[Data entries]

--

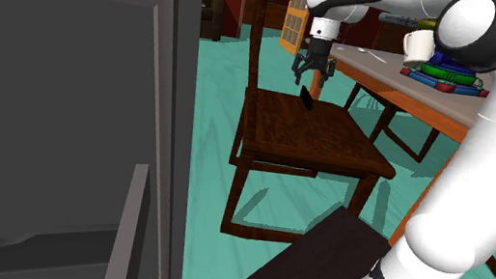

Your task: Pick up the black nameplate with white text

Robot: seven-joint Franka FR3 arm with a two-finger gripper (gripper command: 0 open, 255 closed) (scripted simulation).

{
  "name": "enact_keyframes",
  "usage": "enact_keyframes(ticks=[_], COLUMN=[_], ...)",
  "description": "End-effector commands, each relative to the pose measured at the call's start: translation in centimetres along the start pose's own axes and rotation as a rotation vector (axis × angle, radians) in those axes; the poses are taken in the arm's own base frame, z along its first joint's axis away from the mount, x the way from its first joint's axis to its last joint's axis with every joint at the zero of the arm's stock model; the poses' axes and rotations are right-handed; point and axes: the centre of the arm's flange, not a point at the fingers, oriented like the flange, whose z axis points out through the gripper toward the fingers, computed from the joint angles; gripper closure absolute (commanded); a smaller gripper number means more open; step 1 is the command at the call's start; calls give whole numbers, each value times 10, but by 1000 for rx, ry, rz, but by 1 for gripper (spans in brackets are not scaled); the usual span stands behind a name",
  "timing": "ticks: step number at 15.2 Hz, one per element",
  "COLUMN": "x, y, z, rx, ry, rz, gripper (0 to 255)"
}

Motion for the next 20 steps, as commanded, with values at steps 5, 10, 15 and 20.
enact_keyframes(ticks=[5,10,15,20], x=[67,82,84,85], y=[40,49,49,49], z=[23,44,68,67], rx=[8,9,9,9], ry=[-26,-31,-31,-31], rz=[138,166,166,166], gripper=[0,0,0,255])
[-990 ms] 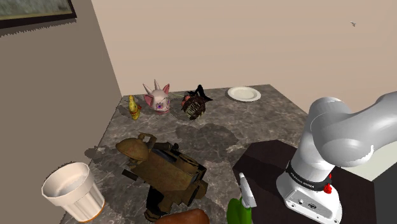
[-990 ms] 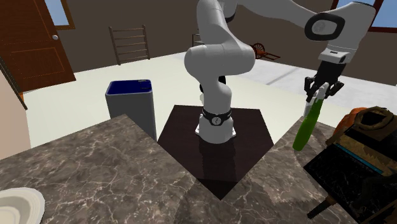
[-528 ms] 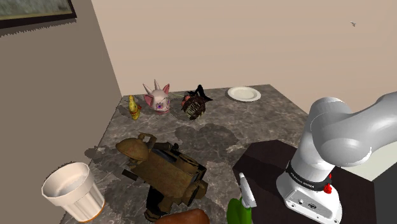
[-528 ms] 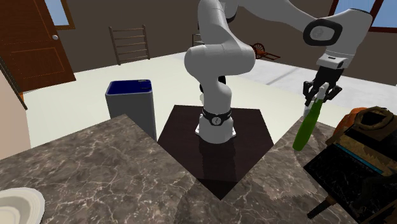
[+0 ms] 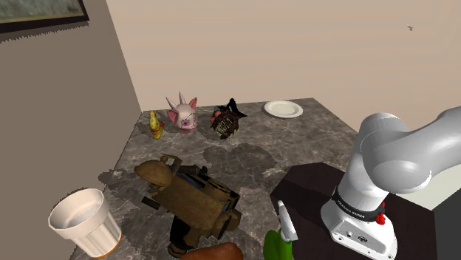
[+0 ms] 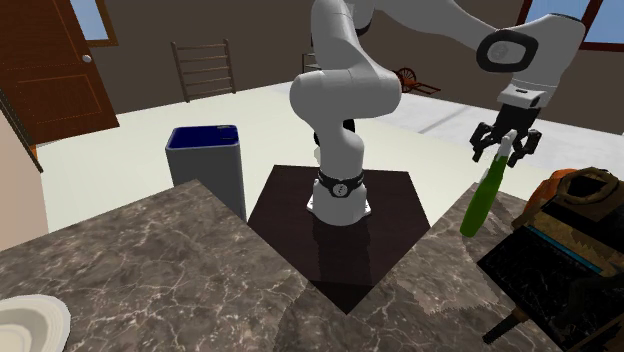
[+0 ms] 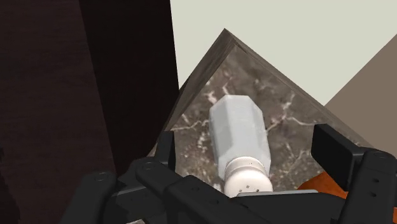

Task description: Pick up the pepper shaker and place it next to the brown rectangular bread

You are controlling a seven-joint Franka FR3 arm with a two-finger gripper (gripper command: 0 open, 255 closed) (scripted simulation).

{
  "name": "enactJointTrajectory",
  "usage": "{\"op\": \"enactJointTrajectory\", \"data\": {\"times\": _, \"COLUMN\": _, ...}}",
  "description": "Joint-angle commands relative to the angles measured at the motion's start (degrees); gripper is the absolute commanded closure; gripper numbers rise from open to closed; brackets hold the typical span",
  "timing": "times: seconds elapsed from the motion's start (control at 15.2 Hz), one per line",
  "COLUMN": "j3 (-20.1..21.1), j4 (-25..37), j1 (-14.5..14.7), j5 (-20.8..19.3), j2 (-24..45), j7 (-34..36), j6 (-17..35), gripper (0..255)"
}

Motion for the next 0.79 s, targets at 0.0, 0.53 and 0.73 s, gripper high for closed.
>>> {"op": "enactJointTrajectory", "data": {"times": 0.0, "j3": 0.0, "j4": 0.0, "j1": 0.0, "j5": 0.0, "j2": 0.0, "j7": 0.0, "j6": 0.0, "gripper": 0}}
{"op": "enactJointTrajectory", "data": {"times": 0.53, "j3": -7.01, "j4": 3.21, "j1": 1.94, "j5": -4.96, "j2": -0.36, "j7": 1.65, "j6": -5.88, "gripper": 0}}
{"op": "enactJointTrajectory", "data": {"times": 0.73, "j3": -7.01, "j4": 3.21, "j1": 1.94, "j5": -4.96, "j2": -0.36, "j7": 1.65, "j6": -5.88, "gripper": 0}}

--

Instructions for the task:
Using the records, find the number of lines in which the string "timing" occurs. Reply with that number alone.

Answer to the problem:
2